Une approche globale vers la paix
Marqué par deux guerres mondiales, de nombreux conflits et l'ombre du terrorisme constituant une menace pour la sécurité de tous, le XXe siècle aura probablement été le siècle le plus destructeur de l'histoire de l'humanité.

Soulignant la nécessité de promouvoir une culture de paix dans un monde où la guerre et les conflits n'ont cessé de sévir, l'Assemblée générale a adopté à l'unanimité la résolution Décennie internationale pour une culture de paix et de non-violence pour les enfants du monde 2001-2010. L'Assemblée a demandé aux États Membres de continuer d'exercer leur influence sur les activités qui encouragent la paix et la non-violence et que la Journée internationale de la paix soit observée chaque année le 21 septembre.
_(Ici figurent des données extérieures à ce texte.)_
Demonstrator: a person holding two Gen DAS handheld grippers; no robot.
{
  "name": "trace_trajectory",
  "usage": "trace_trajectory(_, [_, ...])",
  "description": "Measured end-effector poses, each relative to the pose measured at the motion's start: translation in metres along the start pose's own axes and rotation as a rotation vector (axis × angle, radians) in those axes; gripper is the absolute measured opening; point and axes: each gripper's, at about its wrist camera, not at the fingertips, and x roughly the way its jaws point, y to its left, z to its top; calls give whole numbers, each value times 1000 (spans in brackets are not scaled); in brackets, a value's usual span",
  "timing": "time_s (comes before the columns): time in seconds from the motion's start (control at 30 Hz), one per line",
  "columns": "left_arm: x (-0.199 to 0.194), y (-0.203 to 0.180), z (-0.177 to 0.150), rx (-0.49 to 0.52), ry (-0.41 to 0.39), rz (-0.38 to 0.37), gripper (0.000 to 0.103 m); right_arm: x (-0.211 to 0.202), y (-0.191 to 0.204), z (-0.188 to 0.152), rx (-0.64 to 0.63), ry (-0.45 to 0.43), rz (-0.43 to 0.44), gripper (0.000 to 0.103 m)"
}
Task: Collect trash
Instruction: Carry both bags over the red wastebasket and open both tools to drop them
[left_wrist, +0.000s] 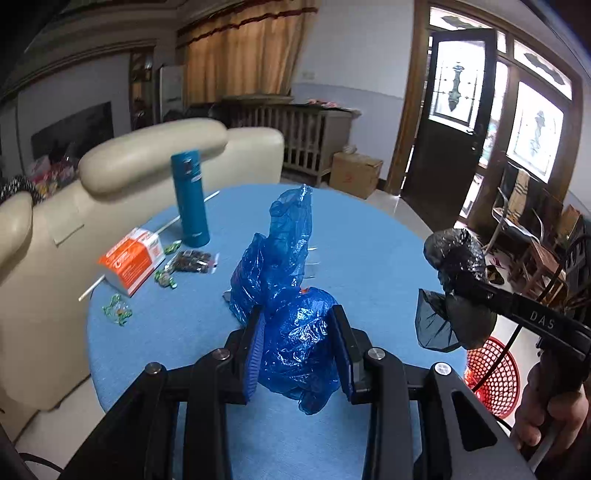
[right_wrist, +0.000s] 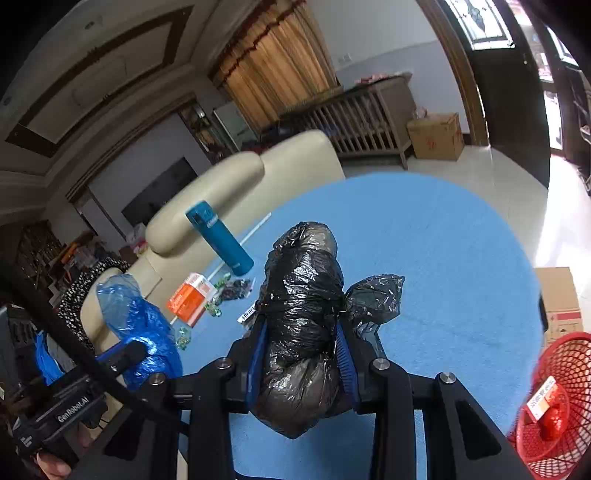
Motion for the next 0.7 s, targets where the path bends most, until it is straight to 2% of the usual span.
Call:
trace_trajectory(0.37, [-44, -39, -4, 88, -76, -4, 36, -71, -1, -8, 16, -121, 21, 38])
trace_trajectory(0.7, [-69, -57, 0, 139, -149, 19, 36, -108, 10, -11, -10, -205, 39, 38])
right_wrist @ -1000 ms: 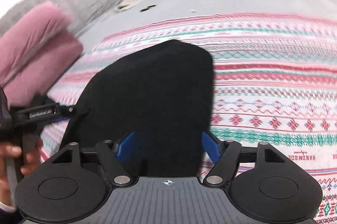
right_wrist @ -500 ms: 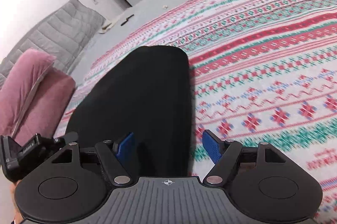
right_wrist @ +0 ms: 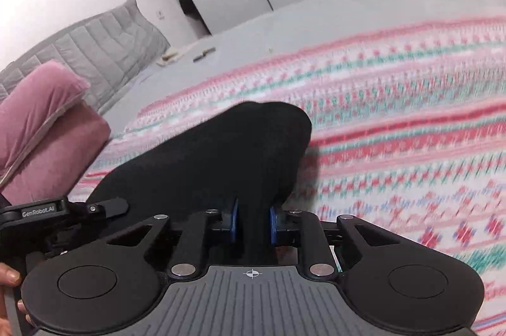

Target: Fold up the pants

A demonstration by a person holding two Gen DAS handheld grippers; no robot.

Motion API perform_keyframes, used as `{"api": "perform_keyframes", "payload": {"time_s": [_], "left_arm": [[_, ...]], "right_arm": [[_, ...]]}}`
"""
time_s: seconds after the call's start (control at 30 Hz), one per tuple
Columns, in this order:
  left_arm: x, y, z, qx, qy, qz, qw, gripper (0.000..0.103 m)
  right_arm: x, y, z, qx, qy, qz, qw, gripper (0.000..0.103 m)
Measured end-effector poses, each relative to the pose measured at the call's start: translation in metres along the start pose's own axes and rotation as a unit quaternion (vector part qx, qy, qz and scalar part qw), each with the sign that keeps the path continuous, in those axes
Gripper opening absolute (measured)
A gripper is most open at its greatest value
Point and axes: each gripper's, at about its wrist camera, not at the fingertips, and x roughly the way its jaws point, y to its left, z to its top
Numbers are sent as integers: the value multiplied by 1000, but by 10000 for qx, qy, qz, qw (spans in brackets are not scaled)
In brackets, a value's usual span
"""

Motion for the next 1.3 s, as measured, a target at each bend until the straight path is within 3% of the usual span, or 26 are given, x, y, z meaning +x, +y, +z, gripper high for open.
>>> {"api": "perform_keyframes", "payload": {"time_s": [0.13, 0.37, 0.5, 0.6, 0.7, 0.73, 0.77, 0.87, 0.97, 1.1, 1.17, 1.23, 1.3], "left_arm": [[26, -23, 6, 117, 10, -37, 9999, 63], [65, -33, 15, 420, 7, 114, 9991, 62], [75, -24, 14, 404, 62, 92, 9991, 64], [73, -28, 9, 643, 43, 99, 9979, 69], [69, -35, 9, 743, 13, 251, 9969, 72], [63, -37, 10, 726, -32, 330, 9968, 72], [57, -39, 11, 765, -154, 392, 9962, 72], [33, -59, 12, 1343, -652, 846, 9852, 72], [15, -85, 2, 1989, -1001, 888, 9709, 72], [23, -103, -20, 2358, -681, 856, 9656, 72], [39, -103, -32, 2578, -369, 1104, 9592, 72], [55, -97, -40, 2738, -138, 1456, 9506, 70], [57, -94, -41, 2750, -188, 1470, 9499, 70]], "right_arm": [[-11, -13, 21, 36, -268, -79, 9996, 18], [15, -64, 41, 567, 3, -166, 9983, 18], [20, -62, 48, 268, -242, -163, 9992, 18], [29, -70, 48, 335, -70, -181, 9992, 19], [38, -88, 37, 840, 200, -252, 9959, 35], [35, -91, 36, 981, 213, -320, 9944, 49], [32, -91, 37, 1065, 212, -402, 9933, 50], [14, -80, 41, 762, 114, -692, 9946, 51], [-7, -61, 44, 157, -208, -801, 9964, 51], [-9, -35, 38, -268, -134, -438, 9986, 49], [-4, -18, 31, -595, -10, -347, 9976, 49], [5, -6, 21, -922, 240, -500, 9942, 46], [22, -10, 12, -907, 669, -681, 9913, 45]]}}
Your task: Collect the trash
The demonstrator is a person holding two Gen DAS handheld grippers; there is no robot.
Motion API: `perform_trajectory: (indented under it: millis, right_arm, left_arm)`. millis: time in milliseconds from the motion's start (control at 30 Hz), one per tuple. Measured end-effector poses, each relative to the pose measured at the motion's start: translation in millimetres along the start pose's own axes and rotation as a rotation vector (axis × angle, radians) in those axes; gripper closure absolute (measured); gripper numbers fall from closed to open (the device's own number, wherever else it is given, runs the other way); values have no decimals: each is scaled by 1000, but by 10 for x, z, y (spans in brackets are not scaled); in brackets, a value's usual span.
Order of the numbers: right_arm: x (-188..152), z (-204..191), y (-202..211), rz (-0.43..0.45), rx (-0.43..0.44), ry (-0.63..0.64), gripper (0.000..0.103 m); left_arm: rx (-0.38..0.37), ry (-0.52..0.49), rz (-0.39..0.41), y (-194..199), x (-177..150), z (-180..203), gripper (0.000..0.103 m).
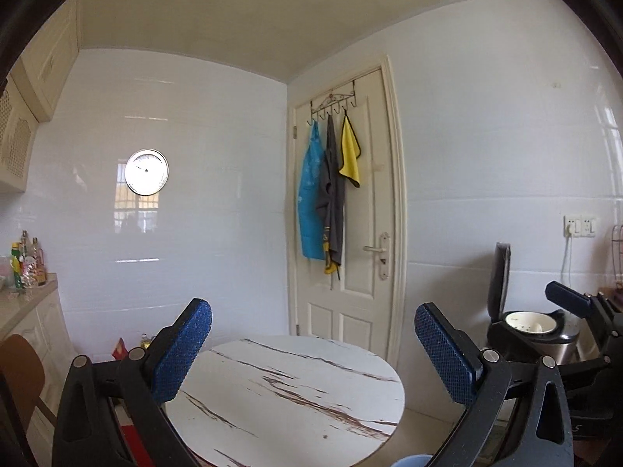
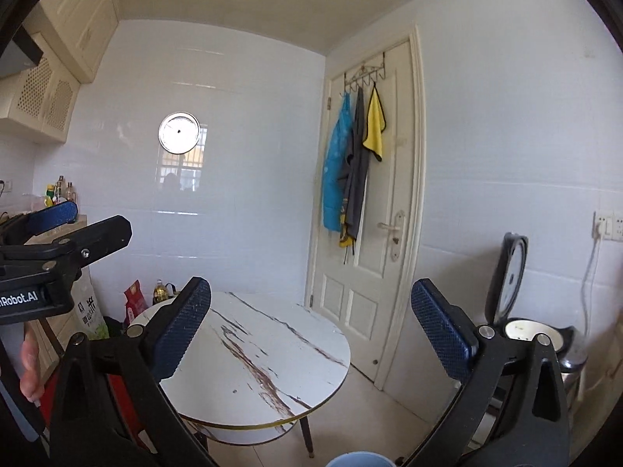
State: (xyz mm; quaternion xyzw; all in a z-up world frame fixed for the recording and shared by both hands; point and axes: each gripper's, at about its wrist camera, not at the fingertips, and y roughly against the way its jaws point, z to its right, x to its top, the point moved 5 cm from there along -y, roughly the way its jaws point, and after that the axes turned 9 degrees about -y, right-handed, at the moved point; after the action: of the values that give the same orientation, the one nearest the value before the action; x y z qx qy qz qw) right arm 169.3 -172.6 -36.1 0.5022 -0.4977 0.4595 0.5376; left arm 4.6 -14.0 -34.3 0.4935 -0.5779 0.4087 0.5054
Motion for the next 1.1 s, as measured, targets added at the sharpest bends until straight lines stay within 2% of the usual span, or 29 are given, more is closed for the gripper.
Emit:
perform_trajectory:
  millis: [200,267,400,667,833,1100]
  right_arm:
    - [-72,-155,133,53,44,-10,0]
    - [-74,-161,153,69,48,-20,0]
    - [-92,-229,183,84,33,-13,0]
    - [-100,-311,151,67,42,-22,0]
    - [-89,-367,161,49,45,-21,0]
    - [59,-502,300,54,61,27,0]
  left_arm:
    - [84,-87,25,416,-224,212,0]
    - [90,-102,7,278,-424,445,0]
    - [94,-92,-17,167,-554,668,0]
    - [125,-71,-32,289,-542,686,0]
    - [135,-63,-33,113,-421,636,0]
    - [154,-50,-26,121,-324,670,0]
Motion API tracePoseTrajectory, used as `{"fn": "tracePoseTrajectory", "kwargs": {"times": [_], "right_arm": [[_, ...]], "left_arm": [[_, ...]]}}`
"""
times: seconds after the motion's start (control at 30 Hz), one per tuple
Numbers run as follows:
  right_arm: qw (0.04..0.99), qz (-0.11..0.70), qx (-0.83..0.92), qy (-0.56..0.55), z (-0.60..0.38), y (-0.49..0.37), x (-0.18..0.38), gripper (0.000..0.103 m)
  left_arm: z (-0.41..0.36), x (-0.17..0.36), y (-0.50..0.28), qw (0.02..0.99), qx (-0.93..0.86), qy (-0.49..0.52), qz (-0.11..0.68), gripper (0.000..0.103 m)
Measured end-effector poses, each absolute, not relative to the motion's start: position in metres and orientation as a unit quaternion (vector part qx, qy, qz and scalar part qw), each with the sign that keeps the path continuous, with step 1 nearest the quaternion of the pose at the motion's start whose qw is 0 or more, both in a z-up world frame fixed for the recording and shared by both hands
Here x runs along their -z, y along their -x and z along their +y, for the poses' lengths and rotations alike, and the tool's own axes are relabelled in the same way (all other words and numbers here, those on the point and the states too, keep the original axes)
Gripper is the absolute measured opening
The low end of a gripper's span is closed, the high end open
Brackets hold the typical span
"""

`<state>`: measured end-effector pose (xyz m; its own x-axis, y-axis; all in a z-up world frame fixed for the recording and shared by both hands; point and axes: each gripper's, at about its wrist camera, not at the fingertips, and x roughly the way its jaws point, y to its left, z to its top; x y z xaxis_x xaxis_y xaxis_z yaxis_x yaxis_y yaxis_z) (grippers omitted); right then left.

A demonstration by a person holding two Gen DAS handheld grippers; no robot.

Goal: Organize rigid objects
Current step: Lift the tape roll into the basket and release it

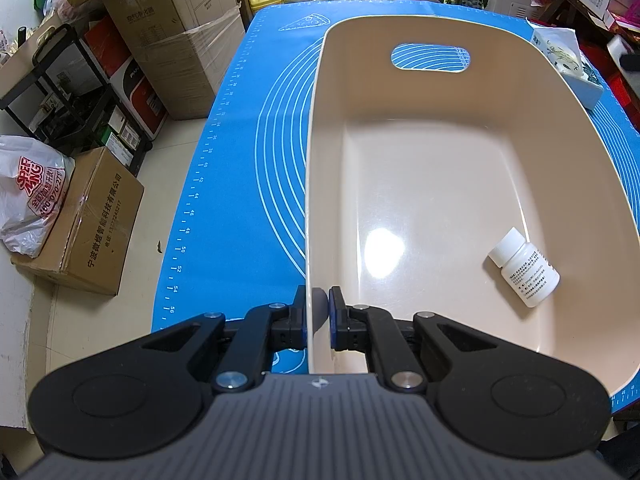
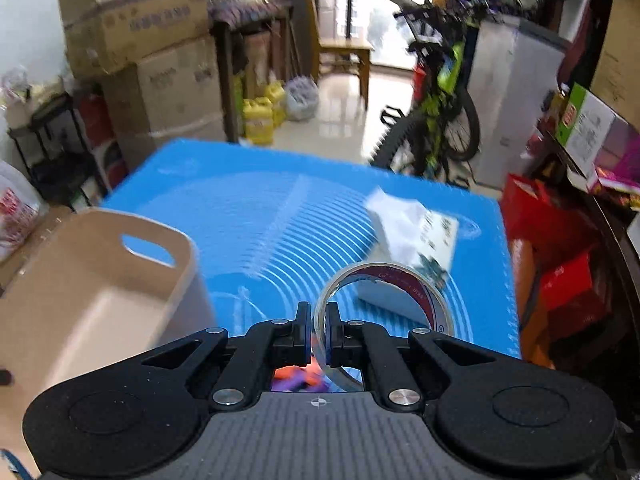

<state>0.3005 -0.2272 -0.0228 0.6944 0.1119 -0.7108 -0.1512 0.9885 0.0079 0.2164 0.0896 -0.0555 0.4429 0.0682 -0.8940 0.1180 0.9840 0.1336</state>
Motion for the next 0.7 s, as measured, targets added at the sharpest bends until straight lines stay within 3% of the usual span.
{"fn": "tracePoseTrajectory", "kwargs": {"times": [0.33, 0.7], "right_arm": [[0.925, 0.318, -0.205, 0.012, -0.152, -0.266, -0.021, 0.017], [0.877, 0.395, -0.275, 0.016, -0.067, -0.262, 0.027, 0.017]], "left_arm": [[0.088, 0.055, -0.216, 0.844, 0.017, -0.091, 0.528, 0.011], [0.09, 0.055, -0.216, 0.845, 0.022, -0.091, 0.526, 0.01]]}}
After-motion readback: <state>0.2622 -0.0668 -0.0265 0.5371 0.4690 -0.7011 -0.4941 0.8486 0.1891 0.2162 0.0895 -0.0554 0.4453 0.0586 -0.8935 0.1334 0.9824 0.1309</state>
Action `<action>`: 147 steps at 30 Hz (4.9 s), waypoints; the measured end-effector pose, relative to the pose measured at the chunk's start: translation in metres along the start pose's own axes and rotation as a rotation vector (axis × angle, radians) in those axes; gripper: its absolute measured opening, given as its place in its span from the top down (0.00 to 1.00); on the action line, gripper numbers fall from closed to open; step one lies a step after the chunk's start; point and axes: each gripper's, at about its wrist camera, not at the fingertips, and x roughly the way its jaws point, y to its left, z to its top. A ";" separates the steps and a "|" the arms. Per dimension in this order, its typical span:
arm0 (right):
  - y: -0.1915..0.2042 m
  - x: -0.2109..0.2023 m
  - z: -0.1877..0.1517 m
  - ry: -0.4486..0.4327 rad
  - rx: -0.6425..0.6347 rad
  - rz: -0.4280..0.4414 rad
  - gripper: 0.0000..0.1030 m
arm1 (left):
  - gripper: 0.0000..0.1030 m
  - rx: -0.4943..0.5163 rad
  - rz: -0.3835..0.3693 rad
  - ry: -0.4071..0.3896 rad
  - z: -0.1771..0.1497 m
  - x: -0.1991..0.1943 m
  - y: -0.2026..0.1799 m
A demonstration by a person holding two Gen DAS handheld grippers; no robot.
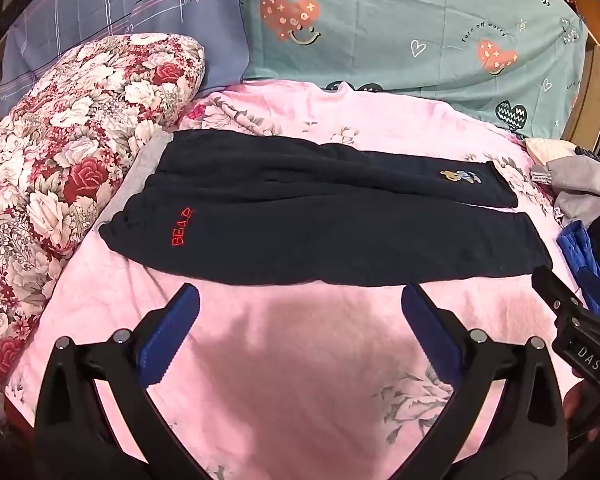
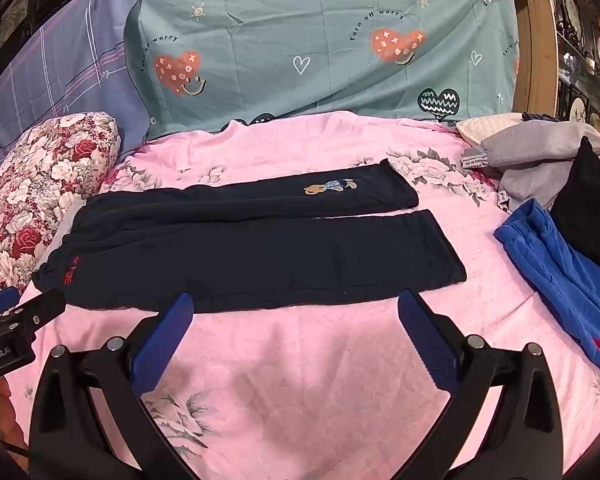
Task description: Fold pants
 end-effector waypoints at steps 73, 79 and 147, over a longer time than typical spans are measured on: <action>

En proposant la résolution, Iftekhar Ahmed Chowdhury, représentant permanent du Bangladesh auprès de l'ONU, a constaté que le monde redécouvrait les valeurs de paix, de solidarité et de compréhension. Il a dit à la Chronique que l'objectif était de « créer une société mondiale, où l'harmonie l'emporte sur la haine et où la stabilité supprimerait la suspicion ». De même, « si nous inculquons aux enfants une culture de paix dès le début, nous pourrions prévenir ces actes de violence ». Pour ce faire, il faut se concentrer sur certains domaines. Selon l'ambassadeur, tous les États Membres, la société civile et les personnes devraient promouvoir la « culture de paix », qui constitue un ensemble de valeurs et d'idées fondées sur « le développement durable et social, la participation démocratique, la tolérance, la solidarité, les droits de l'homme et la circulation libre du savoir qui transcende les frontières ». Une telle entreprise permettrait de « faire disparaître le terreau qui nourrit des pensées irrationnelles comme le terrorisme ».